Saturday, July 31, 2010

Bruce Hale: Skype School Visits

Bruce Hale wears a lot of hats, literally and figuratively. He's author of the Chet Gecko series and SNORING BEAUTY. He sings jazz, acts, and gives seminars on storytelling. And he can make illustrator Jarrett Krosoczka (don't miss his LUNCH LADY books) do his bidding. More or less*.

Bruce gave us a detailed overview of how to use Skype to bring your book act to schools.

Skype is free software that you can use for video conferencing. When the session began, we saw Bruce on stage, in front of a screen with a picture of Bruce on stage, and in that image was another picture of Bruce on stage. In other words, it was like looking at a Russian nesting doll, but one with a cool hat and a waistline. Also? Surreal.

Using Skype, Bruce and Jarrett demonstrated the things that could go wrong in a school visit. It took several minutes to actually connect--some of which was planned, some not.

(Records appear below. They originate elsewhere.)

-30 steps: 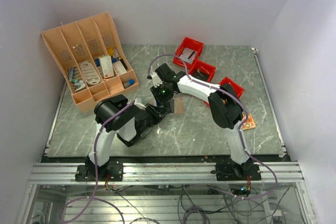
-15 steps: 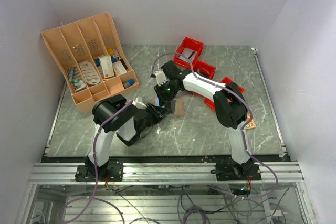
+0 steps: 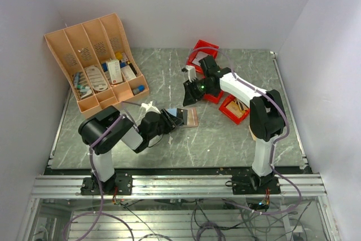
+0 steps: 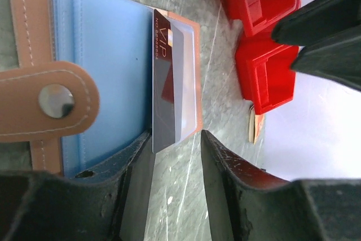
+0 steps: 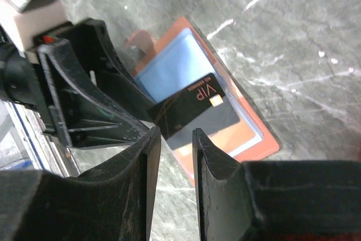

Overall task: Put the credit cards into the card holder
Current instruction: Insert the credit card into the card holder.

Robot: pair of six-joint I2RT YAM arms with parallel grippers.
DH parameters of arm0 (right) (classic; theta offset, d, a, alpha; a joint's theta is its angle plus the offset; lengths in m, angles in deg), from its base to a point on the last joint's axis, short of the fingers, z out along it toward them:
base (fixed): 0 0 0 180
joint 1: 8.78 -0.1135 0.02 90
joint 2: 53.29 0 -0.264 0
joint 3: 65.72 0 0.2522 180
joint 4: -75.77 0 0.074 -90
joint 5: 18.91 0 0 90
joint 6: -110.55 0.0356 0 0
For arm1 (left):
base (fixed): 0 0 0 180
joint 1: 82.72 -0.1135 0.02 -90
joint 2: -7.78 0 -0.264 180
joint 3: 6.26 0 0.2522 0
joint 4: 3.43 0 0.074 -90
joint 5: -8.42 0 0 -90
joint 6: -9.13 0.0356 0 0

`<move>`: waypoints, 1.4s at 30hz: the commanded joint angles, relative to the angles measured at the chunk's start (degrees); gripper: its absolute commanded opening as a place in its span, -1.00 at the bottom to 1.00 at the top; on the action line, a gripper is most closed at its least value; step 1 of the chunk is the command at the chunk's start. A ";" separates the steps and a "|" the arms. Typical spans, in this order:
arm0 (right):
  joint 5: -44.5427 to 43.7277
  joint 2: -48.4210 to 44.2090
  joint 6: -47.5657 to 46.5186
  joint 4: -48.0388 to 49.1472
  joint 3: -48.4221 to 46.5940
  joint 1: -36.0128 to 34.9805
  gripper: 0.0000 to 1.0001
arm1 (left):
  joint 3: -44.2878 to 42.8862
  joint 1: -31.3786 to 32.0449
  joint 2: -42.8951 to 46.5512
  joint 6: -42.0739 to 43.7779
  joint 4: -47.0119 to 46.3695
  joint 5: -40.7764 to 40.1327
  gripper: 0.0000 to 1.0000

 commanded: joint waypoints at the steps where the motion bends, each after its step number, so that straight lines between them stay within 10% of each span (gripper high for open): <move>1: 1.44 -0.26 -1.91 1.17 3.03 0.89 -0.41 | -1.45 -0.26 4.83 5.18 13.57 1.79 -0.01; 30: -0.68 0.46 -2.77 2.63 7.45 1.57 -0.46 | -6.69 -2.93 16.43 18.04 41.83 4.48 0.11; 42: 1.92 1.35 -2.04 3.15 8.01 1.58 -0.46 | -0.83 -6.01 12.61 8.65 25.67 15.52 0.13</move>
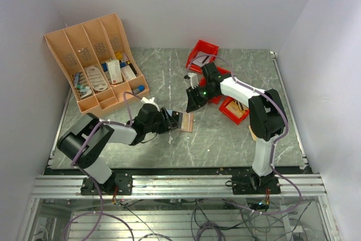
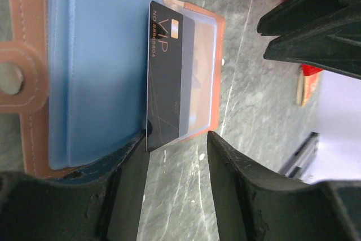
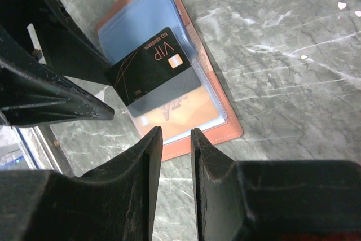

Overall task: Put the credit cards into the card holder
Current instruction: Insert the credit card into the card holder.

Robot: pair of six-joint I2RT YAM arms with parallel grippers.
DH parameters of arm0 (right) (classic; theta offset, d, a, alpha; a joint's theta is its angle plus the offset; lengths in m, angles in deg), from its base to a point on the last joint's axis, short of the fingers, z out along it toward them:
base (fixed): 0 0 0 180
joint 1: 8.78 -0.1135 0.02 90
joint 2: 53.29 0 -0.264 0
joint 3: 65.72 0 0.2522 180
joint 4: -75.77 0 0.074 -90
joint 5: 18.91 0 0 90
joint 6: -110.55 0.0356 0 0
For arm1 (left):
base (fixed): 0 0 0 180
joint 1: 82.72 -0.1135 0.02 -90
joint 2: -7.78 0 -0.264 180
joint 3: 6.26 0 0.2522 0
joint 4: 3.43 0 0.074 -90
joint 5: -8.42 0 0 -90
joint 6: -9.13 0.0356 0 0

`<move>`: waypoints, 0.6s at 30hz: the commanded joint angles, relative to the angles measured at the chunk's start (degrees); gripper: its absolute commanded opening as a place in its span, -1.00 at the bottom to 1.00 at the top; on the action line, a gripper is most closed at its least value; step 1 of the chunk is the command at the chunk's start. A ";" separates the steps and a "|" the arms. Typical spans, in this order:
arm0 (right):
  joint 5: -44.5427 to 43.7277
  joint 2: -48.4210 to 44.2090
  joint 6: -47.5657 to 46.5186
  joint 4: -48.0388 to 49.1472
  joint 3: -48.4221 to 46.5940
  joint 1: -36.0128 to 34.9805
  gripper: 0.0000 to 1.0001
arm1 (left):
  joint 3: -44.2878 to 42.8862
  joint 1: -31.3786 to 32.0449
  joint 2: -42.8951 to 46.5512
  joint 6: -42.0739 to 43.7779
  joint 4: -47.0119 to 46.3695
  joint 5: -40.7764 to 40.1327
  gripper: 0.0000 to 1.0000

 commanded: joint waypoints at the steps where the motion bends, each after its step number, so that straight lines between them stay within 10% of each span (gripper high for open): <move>1: 2.26 1.19 -0.04 1.17 0.85 0.31 -0.47 | 5.96 -2.21 -3.59 -8.77 -13.13 8.10 0.13; 8: 3.60 1.15 -0.27 1.39 1.21 0.21 -0.46 | 9.46 -3.54 -10.14 -18.53 -28.72 11.35 0.19; 18: 0.73 7.06 4.87 1.51 -7.61 -6.95 -0.55 | 7.50 -4.23 -9.40 -13.75 -23.49 10.78 0.20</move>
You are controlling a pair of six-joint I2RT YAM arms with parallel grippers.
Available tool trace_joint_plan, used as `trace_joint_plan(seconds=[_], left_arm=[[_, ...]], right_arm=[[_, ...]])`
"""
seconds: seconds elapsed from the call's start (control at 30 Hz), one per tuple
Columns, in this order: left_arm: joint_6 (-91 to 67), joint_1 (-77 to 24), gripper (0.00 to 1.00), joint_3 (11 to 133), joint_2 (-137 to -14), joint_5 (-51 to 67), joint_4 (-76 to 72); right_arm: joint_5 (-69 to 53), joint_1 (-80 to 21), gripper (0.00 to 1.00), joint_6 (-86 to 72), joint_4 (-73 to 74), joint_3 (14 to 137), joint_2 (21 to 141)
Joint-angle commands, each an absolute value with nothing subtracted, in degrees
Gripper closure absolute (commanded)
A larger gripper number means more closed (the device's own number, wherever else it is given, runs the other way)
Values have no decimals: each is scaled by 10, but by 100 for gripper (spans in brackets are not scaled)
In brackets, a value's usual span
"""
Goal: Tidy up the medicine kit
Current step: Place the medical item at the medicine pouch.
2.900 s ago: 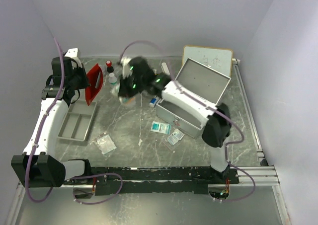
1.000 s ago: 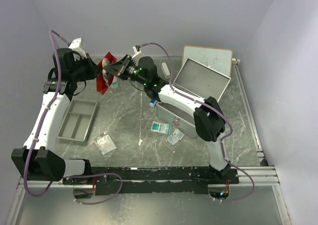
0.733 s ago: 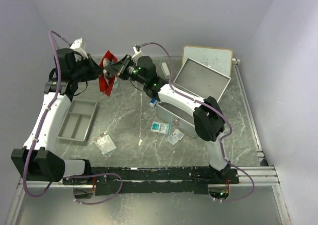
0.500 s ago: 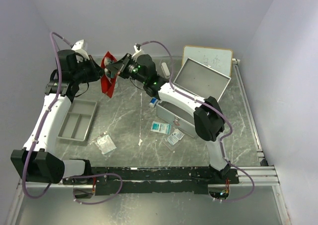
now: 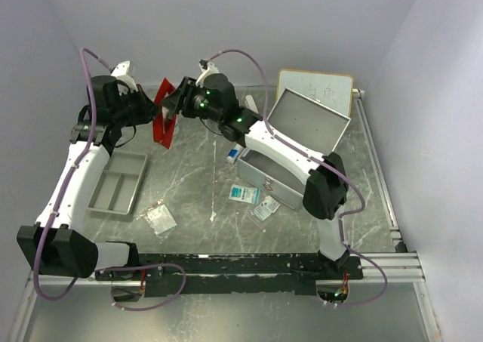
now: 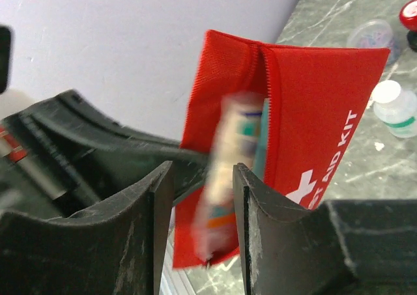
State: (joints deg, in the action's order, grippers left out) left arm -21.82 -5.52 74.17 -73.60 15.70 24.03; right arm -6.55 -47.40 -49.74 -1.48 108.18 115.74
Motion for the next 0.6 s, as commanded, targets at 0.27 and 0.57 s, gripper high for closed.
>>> trace_joint_plan(seconds=[0.27, 0.57], left_arm=[[-178, -62, 93, 756, -743, 134, 243], [-106, -61, 93, 773, -751, 39, 254]], right_arm=[[29, -488, 74, -384, 143, 1117, 1087], [130, -502, 59, -308, 417, 1229, 1170]])
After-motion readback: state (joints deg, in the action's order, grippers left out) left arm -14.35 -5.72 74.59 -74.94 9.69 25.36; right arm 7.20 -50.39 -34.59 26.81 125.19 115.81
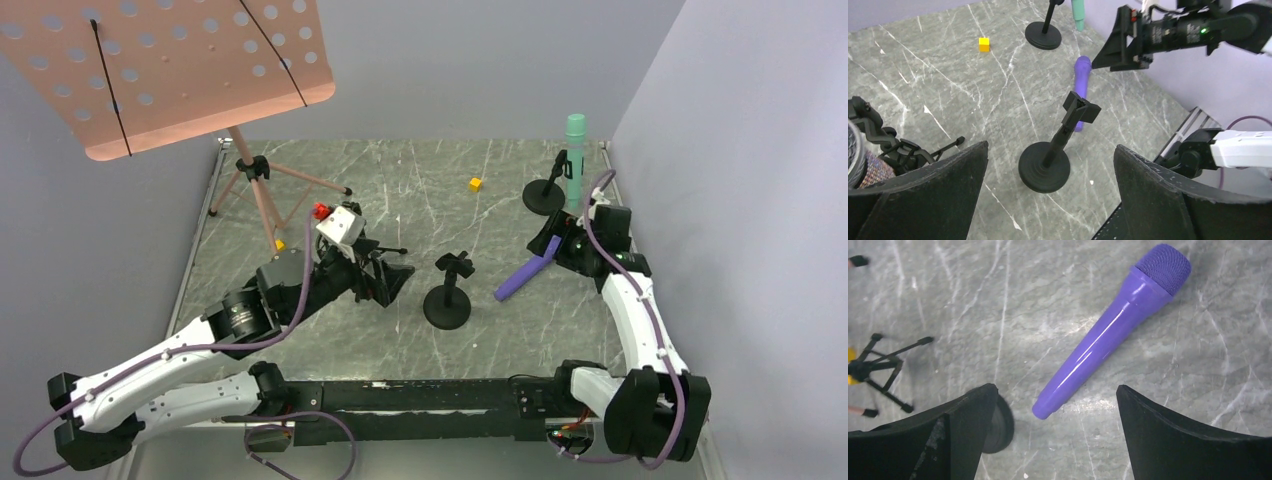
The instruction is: Attach the microphones to the stand
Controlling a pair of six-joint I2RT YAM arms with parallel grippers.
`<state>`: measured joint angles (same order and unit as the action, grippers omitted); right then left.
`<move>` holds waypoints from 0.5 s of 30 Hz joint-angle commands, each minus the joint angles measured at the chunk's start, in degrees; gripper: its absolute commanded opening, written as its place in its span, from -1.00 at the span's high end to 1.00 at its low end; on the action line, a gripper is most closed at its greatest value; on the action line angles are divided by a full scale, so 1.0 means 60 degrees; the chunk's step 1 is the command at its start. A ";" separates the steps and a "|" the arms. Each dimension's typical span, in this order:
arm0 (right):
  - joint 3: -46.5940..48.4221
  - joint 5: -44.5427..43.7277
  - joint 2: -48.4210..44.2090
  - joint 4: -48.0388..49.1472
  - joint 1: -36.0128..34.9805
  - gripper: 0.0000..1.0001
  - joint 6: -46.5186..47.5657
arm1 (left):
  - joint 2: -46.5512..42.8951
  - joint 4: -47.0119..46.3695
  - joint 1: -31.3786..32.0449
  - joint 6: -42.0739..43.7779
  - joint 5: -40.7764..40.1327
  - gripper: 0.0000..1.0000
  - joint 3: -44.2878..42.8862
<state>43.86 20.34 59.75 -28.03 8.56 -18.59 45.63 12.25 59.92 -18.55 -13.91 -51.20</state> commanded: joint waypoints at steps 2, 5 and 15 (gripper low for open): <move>-0.0206 -0.3227 0.0501 0.0799 -0.0939 -0.84 -0.1276 | -0.0427 0.0505 0.0018 -0.0962 -0.0101 -0.99 0.0051; 0.0025 -0.4151 0.1165 0.0775 -0.1140 -0.73 -0.1441 | -0.0512 0.0593 0.0019 -0.1141 0.0051 -0.99 0.0261; 0.0038 -0.4213 0.2843 0.1764 -0.1709 -0.45 -0.2377 | -0.0634 0.0707 0.0018 -0.1420 0.0299 -0.99 0.0502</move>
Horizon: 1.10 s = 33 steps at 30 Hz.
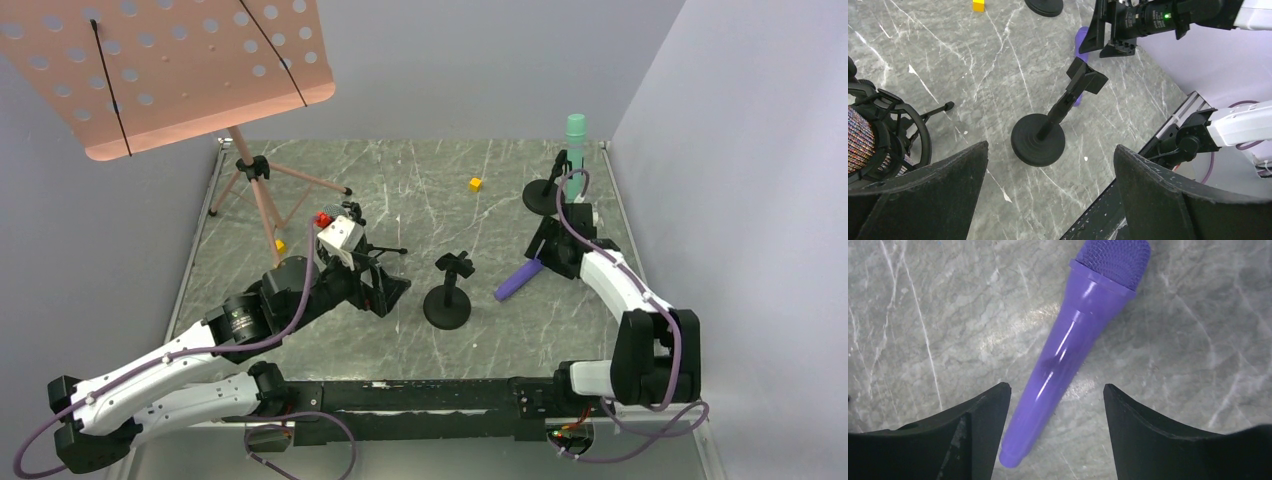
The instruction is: Attach the microphones to the stand
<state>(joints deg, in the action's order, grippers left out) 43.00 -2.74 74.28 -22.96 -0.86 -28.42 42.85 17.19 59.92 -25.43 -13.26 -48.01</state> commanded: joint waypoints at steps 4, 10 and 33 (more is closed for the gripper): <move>0.0610 -0.0683 0.1376 0.0854 -0.0182 -0.41 -0.1032 | -0.0261 -0.0024 0.0018 -0.0328 0.0126 -0.99 0.0060; 0.0860 -0.0788 0.2346 0.0672 -0.0180 -0.31 -0.1178 | -0.0316 -0.0063 0.0018 -0.0405 0.0169 -0.99 0.0147; -0.0731 0.2643 -0.2029 0.1440 -0.0288 0.81 0.1720 | -0.0711 -0.0768 0.0032 -0.0244 0.1318 -0.99 -0.0084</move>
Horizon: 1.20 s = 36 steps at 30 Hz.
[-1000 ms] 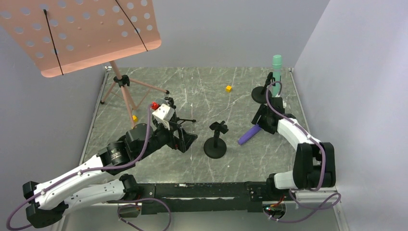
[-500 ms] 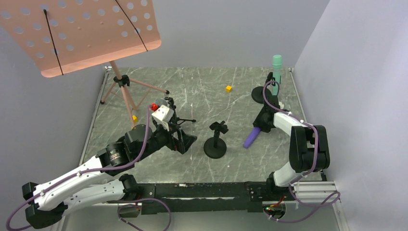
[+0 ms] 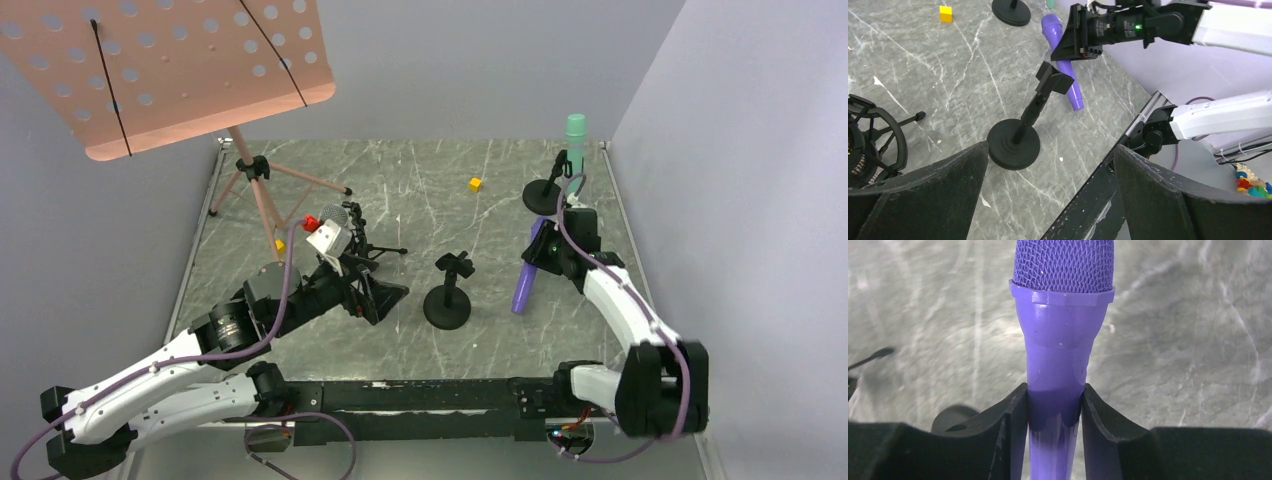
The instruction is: Attach the microphones to the stand
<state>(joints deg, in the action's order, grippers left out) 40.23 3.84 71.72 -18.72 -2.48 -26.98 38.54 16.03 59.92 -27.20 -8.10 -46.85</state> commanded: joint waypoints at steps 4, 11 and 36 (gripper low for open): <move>0.0072 0.3899 -0.3129 0.0496 0.0029 0.88 0.3790 | 0.0285 -0.0982 0.0018 0.0171 0.0903 -0.99 -0.0536; 0.3743 0.7532 -0.2098 -0.2800 0.0014 1.00 0.8437 | 0.1311 -0.2570 0.0018 0.0417 0.1839 -0.99 -0.1015; 0.6408 1.2174 -0.0566 -0.7367 -0.1860 1.00 1.2517 | 0.4395 -0.8060 -0.0004 -0.0980 0.1428 -0.99 -0.0992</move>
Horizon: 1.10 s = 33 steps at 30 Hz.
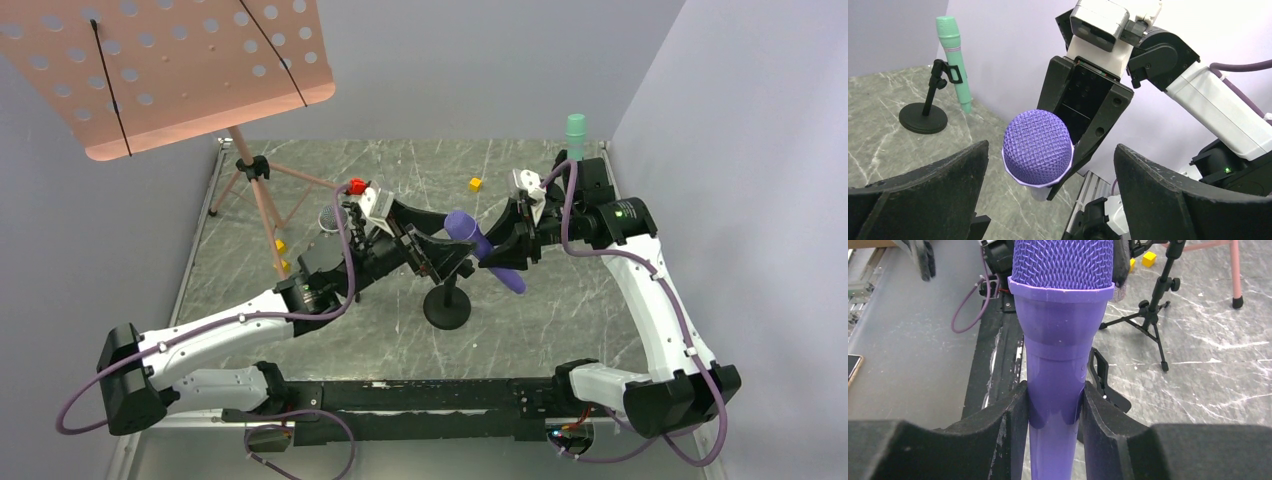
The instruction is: Attach the microphones to the stand
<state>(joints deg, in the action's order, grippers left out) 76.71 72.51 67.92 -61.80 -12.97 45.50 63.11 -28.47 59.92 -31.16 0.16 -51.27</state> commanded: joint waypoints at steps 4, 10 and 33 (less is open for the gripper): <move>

It eventually worked, though, and Jarrett swore us to secrecy as he revealed a small disaster that occurred during his first school visit via Skype. I have censored this so that Jarrett doesn't hunt me down, which he promised to do should the vow of secrecy be broken.

So, Jarrett was waiting for his session to begin. The tech guys could hear him, but they couldn't see him. As he waited for a solution, he let rip a thundering fart.. They were too polite to comment on his flatulence, but everybody knew what had happened. They knew. The bottom line, so to speak: anything you say or do can be transmitted, he said. And then he farted.

Moving on.

Bruce gave some excellent, practical advice about using Skype for school visits. Among the gems:
  • Be visual. Gesture lots, and use props.
  • Prepare the students well beforehand (send them to your website, etc.)
  • Pile on the Q&A, but let the teacher run that session
  • Wear something suitable. No crazy patterns.
  • Get feedback afterward, and use testimonials for your site.

* Jarrett did more, specifically, he ate Tostitos during the Skype, which gave us an enhanced sensory experience.